How to breed a bully

Leo Tolstoy writing to Mohandas Gandhi during a long and fascinating correspondence, quoted a well known truth “It is natural for men to help and to love one another, but not to torture and to kill one another.” It is something that puzzled these two great men. If compassion and mutual assistance is natural, as it plainly is, how is it that there are men and women about who take delight in abuse, torture and killing. 

I think some of the answers to the enigma can be found in a book first published in 1857 (yes, seriously). They are as true now as they were when it was written, for the book is a blueprint for how to produce an elitist and a bully. It is called ‘Tom Brown’s School Days’ by Thomas Hughes and it is set in the Rugby, the school he attended himself. So how is this transformation achieved, from a child who could be caring and loving to one who will prefer torturing and belittling?
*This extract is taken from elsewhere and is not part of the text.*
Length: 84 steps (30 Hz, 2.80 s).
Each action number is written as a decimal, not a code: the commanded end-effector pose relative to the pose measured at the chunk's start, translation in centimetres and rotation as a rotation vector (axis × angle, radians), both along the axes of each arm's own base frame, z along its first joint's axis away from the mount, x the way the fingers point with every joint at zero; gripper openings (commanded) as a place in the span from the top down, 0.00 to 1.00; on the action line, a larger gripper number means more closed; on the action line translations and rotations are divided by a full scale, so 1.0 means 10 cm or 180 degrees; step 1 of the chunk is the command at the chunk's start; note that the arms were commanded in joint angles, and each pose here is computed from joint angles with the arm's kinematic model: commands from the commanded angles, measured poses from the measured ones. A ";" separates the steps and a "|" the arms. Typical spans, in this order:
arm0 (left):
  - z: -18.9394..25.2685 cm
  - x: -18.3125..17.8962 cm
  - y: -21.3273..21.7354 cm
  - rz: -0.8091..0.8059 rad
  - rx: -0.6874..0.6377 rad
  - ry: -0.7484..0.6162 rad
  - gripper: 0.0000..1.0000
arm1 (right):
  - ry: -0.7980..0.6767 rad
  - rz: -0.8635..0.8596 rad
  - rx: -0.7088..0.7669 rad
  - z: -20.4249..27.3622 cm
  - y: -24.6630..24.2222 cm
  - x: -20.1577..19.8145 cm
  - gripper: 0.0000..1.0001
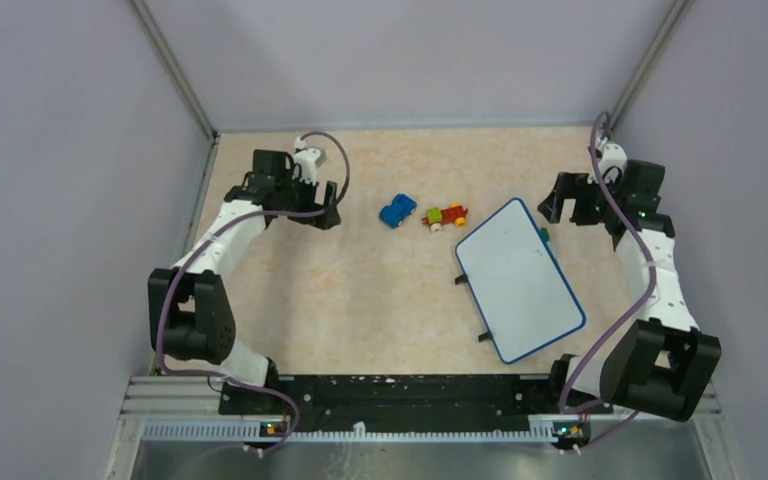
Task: Write a sentence on the whiteboard
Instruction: Move the whiteboard to the corner of the board.
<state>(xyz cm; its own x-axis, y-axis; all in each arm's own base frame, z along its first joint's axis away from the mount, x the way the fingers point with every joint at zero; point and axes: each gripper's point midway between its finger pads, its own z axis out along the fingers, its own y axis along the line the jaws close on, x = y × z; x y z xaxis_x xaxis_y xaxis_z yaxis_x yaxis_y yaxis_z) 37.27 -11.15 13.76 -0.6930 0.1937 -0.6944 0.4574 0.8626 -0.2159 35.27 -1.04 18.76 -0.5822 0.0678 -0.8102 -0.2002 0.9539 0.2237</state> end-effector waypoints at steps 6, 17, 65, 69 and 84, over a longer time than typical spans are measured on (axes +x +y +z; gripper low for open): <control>0.66 0.35 -0.47 -0.0890 -0.0166 -0.0668 0.01 | -0.0280 -0.0221 -0.0053 0.41 -0.13 0.17 0.02; 0.27 -0.10 -1.89 -0.1982 0.0022 -0.0510 0.05 | -0.0202 -0.0387 -0.0075 0.35 -0.24 0.20 0.01; -0.93 -0.90 -2.89 -0.1901 0.0634 -0.0201 0.84 | -0.0121 -0.0492 0.0070 0.35 -0.42 0.19 0.01; -0.95 -0.97 -2.60 -0.1749 0.0832 -0.0147 0.91 | -0.0124 -0.0484 0.0073 0.36 -0.42 0.19 0.01; -1.00 -0.99 -1.29 -0.0376 0.1358 0.0038 1.00 | -0.0150 -0.0465 0.0069 0.39 -0.41 0.18 0.01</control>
<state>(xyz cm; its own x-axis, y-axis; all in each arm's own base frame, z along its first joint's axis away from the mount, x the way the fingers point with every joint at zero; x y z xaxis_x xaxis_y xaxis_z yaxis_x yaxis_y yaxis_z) 25.77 -27.41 2.67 -0.5672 0.6478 -0.5085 0.7175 0.6919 0.0811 36.11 -4.58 19.55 -0.5913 0.1820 -0.7856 -0.0528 0.9634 0.2629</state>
The rules are really quite straightforward and depend very largely on an existing class system. Right at the start of the book the coach driver taking young Tom to school enlivens the journey by telling him about a fight between a group of Rugby scholars whom he calls “the young genl’m’n” and a group of Irish navvies whom he calls “reg’lar roughs”. The distinction is significant for he and the boys and Tom himself all accept that these are two completely different sets of human beings and that the ones from Rugby are superior. He is delighted when he hears that their leader has called out to his gang, ‘Let the Pats have it about the ears’. A derogatory term you see. It is the way these superior young men refer to a class they consider lower than their own. Oiks, plebs, shirkers, benefit cheats, the terms are many and varied but they always imply inferiority. The fight the coach man describes was as unpleasant on one side as the other. As a writer, I would call both gangs ‘louts’, certainly not ‘genl’m’n’ and ‘plebs’. But the idea of this uniformed superiority is deep seated. Just take a look at this picture of Eton boys arrogantly looking away from a group of working class kids who are gazing at them in amazement and you will see it in essence.

A posh uniform is a necessary ingredient to the process, but what had also been done to these superior boys to make them feel it is quite in order to push other humans around and hurt them.

Well for a start they’d been sent away from home to boarding school, when they were much too young and very vulnerable and afraid, and with good reason. For there were bigger boys to bully and hurt them and a master with a cane to correct them and they were on their own amongst strangers, grieving for home, where they would have at least of had a more or less sympathetic nanny to comfort them and feeling totally lost. Many learnt young that one way to avoid being hurt is to play the clown (think Boris Johnson or Jeremy Hunt) and they certainly had to acquire a stiff upper lip, because showing you are afraid makes you more vulnerable to bullies.

From this situation, the little boys were sent to prodigious public schools like Rugby and Eton. In Tom Brown’s day, newcomers were caned by the bigger boys, who were given the job of looking after them and were called “prepostors”. They were aptly named because their behaviour really was preposterous. Not only did they cane, but they tossed the newcomers in a blanket until they hit the ceiling. It was very frightening, as Tom Brown observed, describing “the feeling of utter helplessness and leaving his whole inside behind him sticking to the ceiling” but he had already learnt to understand that “What your real bully likes in tossing is when the boys kick and struggle, or hold on to one side of the blanket and so get pitched bodily on the floor; it’s no fun to him when no one is hurt or frightened.”

Later on in the book the worst bully in the school who is called Flashman holds Tom so close to the fire that it scorches his legs. The child does not complain. It is not the done thing. You endure being hurt because you have understood that eventually you will be a ‘big boy’ and can hurt in your turn or to put this in another way, your ability to be compassionate and loving is steadily being destroyed. It is an appalling indictment of an appalling education system. And it turns out one generation after another of wealthy, elitist, arrogant, uniformed thugs. Take a look at these guys, in their fancy superior uniforms.

What can we do about it, we ordinary, compassionate, loving plebs?